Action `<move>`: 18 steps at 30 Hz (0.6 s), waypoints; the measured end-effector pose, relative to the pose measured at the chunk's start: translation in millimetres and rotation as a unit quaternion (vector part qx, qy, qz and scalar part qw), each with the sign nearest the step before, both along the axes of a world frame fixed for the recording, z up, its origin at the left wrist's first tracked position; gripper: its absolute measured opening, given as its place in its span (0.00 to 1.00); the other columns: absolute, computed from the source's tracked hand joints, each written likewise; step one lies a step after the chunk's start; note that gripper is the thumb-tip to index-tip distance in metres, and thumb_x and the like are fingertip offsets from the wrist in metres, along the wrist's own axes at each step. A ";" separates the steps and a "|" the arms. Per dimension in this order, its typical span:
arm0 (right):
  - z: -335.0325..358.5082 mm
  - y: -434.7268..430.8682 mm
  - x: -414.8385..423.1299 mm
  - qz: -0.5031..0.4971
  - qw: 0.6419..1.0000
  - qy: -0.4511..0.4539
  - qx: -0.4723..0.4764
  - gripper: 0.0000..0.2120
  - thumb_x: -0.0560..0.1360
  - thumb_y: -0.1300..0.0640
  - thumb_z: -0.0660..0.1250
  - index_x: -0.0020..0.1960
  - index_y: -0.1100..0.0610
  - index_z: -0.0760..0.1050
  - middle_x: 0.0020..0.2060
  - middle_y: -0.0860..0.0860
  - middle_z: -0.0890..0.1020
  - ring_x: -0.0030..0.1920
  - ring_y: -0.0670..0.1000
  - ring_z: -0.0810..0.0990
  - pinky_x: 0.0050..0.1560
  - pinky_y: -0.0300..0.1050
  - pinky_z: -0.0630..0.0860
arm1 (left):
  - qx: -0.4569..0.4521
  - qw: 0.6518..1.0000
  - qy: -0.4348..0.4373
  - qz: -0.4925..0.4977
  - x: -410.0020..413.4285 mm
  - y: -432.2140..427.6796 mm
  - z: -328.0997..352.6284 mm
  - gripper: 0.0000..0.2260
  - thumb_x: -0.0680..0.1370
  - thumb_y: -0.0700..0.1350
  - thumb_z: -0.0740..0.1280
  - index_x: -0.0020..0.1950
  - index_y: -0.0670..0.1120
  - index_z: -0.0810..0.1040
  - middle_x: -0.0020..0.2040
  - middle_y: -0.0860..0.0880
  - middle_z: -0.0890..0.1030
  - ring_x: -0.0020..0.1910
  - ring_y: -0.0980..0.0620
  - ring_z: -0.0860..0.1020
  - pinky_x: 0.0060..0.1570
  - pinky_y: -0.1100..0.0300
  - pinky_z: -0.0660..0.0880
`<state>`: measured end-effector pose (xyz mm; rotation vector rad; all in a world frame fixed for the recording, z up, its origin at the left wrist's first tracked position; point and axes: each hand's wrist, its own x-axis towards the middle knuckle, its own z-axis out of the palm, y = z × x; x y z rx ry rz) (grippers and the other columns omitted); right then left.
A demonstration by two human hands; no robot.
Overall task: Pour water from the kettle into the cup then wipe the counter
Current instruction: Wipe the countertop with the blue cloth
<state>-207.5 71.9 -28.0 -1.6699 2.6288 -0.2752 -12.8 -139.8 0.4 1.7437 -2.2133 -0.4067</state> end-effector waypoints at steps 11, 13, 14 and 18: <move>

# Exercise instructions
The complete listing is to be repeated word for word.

# Answer section
Action `<move>`: 18 steps at 30 Hz (0.6 s), waypoints; the measured end-effector pose, relative to the pose measured at the chunk's start: translation in millimetres and rotation as a unit quaternion (vector part qx, qy, qz and scalar part qw), each with the sign nearest the step before, both along the axes of a world frame fixed for the recording, z up, its origin at the left wrist's first tracked position; gripper: its absolute measured opening, given as its place in its span (0.00 to 1.00); the other columns: absolute, computed from the source's tracked hand joints, each written likewise; step one lies a step after the chunk's start; note that gripper is the thumb-tip to index-tip distance in metres, and thumb_x and the like are fingertip offsets from the wrist in metres, along the wrist's own axes at each step. A ";" separates the steps and a "|" the arms. Per dimension in this order, its typical span:
arm0 (right):
  - z: -335.0325..358.5082 mm
  - y: -434.7268..430.8682 mm
  - x: -414.8385..423.1299 mm
  - qz: -0.5031..0.4971
  - qw: 0.6419..1.0000
  - qy: -0.4511..0.4539
  - qx: -0.4723..0.4764
  - gripper: 0.0000..0.2120
  - thumb_x: -0.0560..0.1360
  - thumb_y: -0.1300..0.0640
  - thumb_z: -0.0660..0.1250
  - index_x: -0.0020..0.1960
  - index_y: -0.1100..0.0610
  - index_z: -0.0760..0.1050
  - middle_x: 0.0020..0.2060
  - middle_y: -0.0860..0.0860
  - middle_z: -0.0890..0.1020
  - ring_x: -0.0030..0.1920
  - ring_y: -0.0670..0.1000
  - ring_z: -0.0810..0.0990
  - pinky_x: 0.0050..0.1560
  - pinky_y: -0.0300..0.1050
  - pinky_z: -0.0630..0.0860
arm1 (left):
  - qx: -0.4569..0.4521
  - qw: 0.6518..1.0000
  - qy: -0.4348..0.4373
  - qz: -0.4925..0.4977
  - x: -410.0020..413.4285 mm
  - y: -432.2140..427.6796 mm
  - z: -328.0997..352.6284 mm
  - gripper: 0.0000..0.2260
  - thumb_x: -0.0680..0.1370
  - thumb_y: -0.0700..0.1350
  - thumb_z: -0.0740..0.1280
  - index_x: -0.0020..0.1950
  - index_y: -0.0670..0.1120
  - index_z: -0.0810..0.1040
  - middle_x: -0.0020..0.2040
  - middle_y: -0.0860..0.0880
  - middle_z: -0.0890..0.1030
  - ring_x: -0.0020..0.1910
  - ring_y: -0.0980..0.0620
  - ring_z: -0.0860..0.1020
  - pinky_x: 0.0060..0.1570
  - pinky_y: -0.1100..0.0300
  - pinky_z: -0.0660..0.0880
`<state>`: measured end-effector pose (xyz mm; rotation vector rad; all in a world frame fixed for the recording, z up, its origin at the left wrist's first tracked position; point and axes: each hand's wrist, its own x-axis towards the middle knuckle, its own z-axis out of the palm, y = z × x; x y z rx ry rz) (grippers and the other columns omitted); right then left.
A demonstration by two human hands; no robot.
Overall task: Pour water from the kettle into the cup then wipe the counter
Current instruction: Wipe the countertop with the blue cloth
<state>-207.5 71.9 -28.0 -1.6699 2.6288 -0.2752 -12.8 -139.8 0.4 1.7437 -2.2133 -0.4067</state> end-effector waypoints at steps 11, 13, 14 and 18: <move>

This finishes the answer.